Look through the records, and whenever a line includes the word "table", copy it.

[Extracted records]
%%

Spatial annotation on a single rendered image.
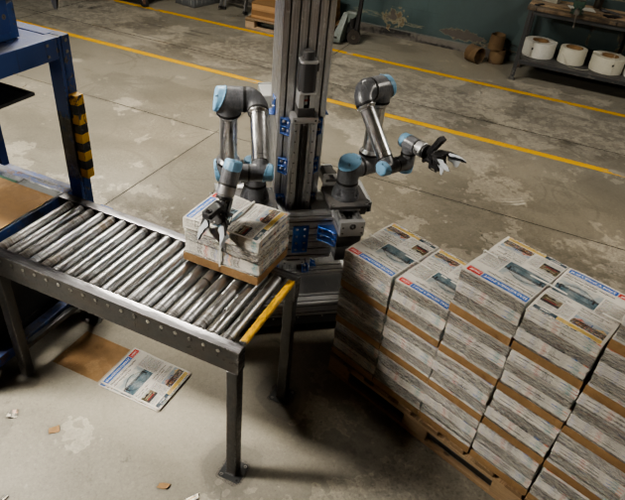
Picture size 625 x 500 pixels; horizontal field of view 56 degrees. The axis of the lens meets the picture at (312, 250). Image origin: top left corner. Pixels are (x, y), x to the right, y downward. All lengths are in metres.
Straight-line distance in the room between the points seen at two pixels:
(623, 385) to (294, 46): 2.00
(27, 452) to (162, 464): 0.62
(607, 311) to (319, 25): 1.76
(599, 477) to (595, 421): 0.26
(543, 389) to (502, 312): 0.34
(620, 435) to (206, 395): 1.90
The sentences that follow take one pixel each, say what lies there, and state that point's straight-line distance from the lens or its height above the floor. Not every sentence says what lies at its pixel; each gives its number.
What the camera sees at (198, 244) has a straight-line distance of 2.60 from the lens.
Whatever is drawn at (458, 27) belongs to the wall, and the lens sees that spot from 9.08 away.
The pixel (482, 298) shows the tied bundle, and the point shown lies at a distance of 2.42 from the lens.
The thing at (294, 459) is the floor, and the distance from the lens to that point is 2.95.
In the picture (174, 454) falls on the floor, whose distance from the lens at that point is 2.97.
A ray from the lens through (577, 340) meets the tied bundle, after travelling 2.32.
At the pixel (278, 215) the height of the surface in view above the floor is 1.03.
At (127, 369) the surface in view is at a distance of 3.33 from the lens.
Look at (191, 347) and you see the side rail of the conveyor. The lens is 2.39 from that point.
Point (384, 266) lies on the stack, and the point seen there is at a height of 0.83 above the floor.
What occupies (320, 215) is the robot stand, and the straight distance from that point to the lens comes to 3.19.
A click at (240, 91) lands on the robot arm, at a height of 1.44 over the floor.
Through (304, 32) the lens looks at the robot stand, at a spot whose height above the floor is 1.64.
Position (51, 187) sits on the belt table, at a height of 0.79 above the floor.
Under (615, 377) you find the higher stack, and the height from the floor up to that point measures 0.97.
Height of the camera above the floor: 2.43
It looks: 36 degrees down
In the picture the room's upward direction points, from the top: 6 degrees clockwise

%%
%%

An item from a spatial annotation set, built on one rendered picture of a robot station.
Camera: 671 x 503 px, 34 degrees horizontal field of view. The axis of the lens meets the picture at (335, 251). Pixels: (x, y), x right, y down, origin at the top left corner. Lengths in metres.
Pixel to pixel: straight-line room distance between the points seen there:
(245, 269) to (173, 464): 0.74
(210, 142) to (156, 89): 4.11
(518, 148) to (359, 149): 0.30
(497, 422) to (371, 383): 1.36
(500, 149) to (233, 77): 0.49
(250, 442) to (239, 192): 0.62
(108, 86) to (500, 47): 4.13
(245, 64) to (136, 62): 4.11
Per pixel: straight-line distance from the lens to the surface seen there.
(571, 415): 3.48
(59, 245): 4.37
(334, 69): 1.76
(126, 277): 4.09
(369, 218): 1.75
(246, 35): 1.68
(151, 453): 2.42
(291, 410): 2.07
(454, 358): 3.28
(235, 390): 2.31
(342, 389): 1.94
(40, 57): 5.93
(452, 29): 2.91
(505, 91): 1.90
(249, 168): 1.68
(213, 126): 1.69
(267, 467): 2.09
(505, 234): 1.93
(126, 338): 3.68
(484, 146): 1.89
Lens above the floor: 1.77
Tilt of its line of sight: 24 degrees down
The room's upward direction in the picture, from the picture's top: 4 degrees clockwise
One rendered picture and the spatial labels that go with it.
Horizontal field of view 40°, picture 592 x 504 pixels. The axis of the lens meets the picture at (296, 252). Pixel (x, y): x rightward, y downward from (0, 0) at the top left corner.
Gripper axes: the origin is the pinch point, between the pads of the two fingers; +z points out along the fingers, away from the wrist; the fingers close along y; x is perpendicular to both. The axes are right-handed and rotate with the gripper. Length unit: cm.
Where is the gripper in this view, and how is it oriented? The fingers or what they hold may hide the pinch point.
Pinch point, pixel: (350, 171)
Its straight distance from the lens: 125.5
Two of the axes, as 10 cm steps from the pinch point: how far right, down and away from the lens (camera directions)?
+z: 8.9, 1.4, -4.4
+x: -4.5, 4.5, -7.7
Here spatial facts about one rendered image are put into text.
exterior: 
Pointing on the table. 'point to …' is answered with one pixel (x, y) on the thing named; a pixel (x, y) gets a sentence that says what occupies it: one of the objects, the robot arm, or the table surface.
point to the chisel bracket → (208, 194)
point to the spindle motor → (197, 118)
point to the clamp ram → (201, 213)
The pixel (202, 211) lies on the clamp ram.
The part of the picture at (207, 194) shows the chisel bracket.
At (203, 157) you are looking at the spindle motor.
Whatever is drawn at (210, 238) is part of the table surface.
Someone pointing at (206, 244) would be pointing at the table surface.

%%

→ **REPLY TO THE EXERCISE**:
Position (51, 187) sits on the belt table, at a height of 0.79 above the floor.
Pointing on the table. 'point to …' is answered with one pixel (x, y) on the thing named; a pixel (x, y) gets a sentence that says what occupies it: one of the objects, the robot arm, or the table surface.
Whatever is drawn at (210, 238) is part of the table surface.
Someone pointing at (206, 244) would be pointing at the table surface.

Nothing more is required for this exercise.